期刊名称:International Journal of Advanced Computer Science and Applications(IJACSA)
印刷版ISSN:2158-107X
电子版ISSN:2156-5570
出版年度:2022
卷号:13
期号:4
DOI:10.14569/IJACSA.2022.0130449
语种:English
出版社:Science and Information Society (SAI)
摘要:One of the most common bone diseases in humans is osteoporosis, which is a major concern for the public health. Osteoporosis can be prevented if it is detected at an early stage. The research agenda consists of two phases: pre-processing of X-ray images of the spine and analysis of texture features from trabecular bone lumbar vertebrae L1-L4 for detecting osteoporosis. The preprocessing involves image enhancement of texture features and co-register the images in order to segment the L1-L4 regions in the lumbar spine. Range filtering and Pyramid Histogram of Orientation Gradient (PHOG) are used to analyze texture features. Input images are filtered with a range filter to adjust the local sub range intensities in a specified window to detect edges. Then a PHOG algorithm is designed to determine both the local shape of an image texture and its spatial layout.
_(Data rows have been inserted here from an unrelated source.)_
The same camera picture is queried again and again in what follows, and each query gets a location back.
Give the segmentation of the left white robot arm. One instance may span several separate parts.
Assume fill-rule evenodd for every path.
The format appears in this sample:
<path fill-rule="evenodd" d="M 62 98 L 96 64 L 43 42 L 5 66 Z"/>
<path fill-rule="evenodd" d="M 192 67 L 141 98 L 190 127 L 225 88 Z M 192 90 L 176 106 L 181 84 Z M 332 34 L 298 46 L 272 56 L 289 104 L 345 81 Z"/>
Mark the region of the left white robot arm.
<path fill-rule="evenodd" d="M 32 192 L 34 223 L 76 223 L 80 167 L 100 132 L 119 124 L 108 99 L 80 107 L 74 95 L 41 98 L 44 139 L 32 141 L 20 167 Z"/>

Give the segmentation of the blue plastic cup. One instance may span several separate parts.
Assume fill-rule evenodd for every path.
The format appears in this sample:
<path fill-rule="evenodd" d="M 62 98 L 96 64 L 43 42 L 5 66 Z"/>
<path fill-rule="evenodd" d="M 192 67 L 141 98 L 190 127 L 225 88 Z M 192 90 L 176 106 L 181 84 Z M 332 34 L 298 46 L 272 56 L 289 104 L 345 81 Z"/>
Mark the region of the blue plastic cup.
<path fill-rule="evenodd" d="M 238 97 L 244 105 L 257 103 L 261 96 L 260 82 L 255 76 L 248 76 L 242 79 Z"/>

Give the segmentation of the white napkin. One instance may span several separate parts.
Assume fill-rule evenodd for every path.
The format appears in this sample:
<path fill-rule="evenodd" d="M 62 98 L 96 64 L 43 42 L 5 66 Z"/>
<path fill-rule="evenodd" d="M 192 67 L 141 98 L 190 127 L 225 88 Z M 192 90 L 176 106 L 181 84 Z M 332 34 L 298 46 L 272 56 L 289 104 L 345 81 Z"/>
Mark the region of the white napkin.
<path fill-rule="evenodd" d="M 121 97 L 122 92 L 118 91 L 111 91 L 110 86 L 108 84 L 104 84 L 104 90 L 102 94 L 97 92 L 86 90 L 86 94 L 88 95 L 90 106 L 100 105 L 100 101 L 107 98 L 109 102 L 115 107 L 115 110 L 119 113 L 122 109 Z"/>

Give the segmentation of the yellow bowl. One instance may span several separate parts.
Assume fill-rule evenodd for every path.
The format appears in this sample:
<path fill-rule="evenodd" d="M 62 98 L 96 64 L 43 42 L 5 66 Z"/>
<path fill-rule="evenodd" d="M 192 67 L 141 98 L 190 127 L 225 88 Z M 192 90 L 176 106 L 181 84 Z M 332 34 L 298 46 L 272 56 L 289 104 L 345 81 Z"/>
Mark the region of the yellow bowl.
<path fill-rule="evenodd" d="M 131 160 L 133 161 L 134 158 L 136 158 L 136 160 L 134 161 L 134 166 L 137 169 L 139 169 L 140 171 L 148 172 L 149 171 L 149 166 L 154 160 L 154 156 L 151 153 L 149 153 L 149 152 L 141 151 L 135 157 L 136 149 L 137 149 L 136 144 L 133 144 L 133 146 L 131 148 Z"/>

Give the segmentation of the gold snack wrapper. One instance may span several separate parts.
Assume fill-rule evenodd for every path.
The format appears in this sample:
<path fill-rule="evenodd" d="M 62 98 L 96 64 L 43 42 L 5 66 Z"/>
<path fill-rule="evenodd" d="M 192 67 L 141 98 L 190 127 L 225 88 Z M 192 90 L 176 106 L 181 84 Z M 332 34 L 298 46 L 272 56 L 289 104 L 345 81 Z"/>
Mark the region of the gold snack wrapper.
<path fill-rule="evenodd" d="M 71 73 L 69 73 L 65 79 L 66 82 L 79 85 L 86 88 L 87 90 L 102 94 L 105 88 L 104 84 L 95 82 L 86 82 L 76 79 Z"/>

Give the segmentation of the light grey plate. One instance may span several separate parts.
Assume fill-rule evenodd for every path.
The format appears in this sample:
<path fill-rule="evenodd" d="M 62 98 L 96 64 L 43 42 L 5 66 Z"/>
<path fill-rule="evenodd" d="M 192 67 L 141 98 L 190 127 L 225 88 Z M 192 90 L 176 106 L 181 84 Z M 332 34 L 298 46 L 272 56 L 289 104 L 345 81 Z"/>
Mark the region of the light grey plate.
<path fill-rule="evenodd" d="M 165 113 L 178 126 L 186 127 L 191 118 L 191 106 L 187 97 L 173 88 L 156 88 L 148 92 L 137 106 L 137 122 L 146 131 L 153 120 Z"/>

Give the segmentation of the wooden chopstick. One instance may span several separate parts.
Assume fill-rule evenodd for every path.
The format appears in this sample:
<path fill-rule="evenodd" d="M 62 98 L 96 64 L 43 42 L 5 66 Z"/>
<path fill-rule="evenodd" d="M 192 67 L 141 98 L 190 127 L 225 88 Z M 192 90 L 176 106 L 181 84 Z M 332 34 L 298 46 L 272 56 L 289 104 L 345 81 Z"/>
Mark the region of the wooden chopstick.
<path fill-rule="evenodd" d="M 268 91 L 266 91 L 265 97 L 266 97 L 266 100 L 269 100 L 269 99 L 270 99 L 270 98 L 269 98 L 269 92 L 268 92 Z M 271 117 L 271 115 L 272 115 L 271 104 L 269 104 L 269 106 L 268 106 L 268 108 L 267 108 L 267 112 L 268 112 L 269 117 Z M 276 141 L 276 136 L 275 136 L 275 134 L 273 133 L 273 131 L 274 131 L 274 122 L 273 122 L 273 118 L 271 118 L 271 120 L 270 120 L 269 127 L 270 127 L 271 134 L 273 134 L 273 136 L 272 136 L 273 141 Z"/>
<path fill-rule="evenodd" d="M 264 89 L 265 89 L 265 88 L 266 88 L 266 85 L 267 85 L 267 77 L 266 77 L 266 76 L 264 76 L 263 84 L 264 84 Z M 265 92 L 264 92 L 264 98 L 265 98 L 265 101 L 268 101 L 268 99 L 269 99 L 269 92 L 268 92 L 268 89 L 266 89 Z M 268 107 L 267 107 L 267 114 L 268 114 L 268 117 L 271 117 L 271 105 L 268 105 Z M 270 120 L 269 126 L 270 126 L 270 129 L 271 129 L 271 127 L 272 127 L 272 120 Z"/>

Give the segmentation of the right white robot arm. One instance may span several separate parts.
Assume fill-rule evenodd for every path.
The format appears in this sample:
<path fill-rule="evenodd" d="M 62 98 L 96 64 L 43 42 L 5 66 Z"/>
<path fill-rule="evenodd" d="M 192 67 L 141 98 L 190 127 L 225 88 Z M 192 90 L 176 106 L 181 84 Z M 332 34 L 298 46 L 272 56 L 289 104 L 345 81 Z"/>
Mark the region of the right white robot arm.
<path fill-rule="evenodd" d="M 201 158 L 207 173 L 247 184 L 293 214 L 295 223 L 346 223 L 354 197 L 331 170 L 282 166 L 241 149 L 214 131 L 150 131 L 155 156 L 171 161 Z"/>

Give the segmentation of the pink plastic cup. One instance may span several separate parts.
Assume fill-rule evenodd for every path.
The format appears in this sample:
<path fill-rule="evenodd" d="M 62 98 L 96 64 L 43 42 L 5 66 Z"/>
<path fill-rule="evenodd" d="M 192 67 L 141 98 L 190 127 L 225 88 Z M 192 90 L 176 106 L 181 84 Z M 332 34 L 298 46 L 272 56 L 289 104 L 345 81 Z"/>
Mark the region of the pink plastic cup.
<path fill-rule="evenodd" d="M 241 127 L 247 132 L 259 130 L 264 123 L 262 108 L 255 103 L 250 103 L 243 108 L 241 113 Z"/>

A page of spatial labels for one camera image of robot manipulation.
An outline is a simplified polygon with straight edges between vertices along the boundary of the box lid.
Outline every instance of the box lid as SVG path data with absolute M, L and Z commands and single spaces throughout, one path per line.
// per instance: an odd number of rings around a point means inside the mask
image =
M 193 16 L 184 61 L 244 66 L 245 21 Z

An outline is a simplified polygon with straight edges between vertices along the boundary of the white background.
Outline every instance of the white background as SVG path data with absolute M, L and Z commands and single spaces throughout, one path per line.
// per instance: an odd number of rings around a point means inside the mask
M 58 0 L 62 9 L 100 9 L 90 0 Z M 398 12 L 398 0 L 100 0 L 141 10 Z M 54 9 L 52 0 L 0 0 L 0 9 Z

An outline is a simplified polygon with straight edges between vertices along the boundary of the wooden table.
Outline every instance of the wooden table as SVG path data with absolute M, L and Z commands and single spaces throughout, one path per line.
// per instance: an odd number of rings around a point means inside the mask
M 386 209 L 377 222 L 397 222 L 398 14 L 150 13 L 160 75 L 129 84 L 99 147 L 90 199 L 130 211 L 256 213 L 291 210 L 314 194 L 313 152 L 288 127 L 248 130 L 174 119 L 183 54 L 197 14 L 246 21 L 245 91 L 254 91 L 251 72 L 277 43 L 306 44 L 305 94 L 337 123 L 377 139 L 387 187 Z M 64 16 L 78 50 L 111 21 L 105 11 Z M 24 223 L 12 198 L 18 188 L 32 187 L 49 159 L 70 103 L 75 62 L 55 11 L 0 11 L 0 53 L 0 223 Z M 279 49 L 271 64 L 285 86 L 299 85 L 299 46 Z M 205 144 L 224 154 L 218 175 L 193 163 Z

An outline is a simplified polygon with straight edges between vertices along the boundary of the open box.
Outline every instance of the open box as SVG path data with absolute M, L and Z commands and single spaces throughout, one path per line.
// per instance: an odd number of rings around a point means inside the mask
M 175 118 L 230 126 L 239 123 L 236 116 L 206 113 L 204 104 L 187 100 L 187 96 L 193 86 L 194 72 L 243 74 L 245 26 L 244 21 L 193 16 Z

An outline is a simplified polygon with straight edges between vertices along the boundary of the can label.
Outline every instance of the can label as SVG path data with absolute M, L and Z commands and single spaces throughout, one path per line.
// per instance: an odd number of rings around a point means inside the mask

Based on texture features of lumbar vertebrae L1-L4, classify them as normal or osteoporotic using neural network (NN) models with L2 regularization. In an experiment, X-ray images and dual-energy X-ray absorptiometry (DXA) reports of individual patients are used to verify the system. DXA reports describe a statistical analysis of normal and osteoporotic results. However, the proposed work is categorized according to the texture features as normal or osteoporotic. 99.34% classification accuracy is achieved; cross-validation of these classified results is done with the DXA reports. Diagnostic accuracy of the proposed method is higher than that of the existing DXA with X-ray. Further, the area under the Receiver Operating Characteristic (ROC) curve for L1-L4 had a significantly higher sensitivity for osteoporosis.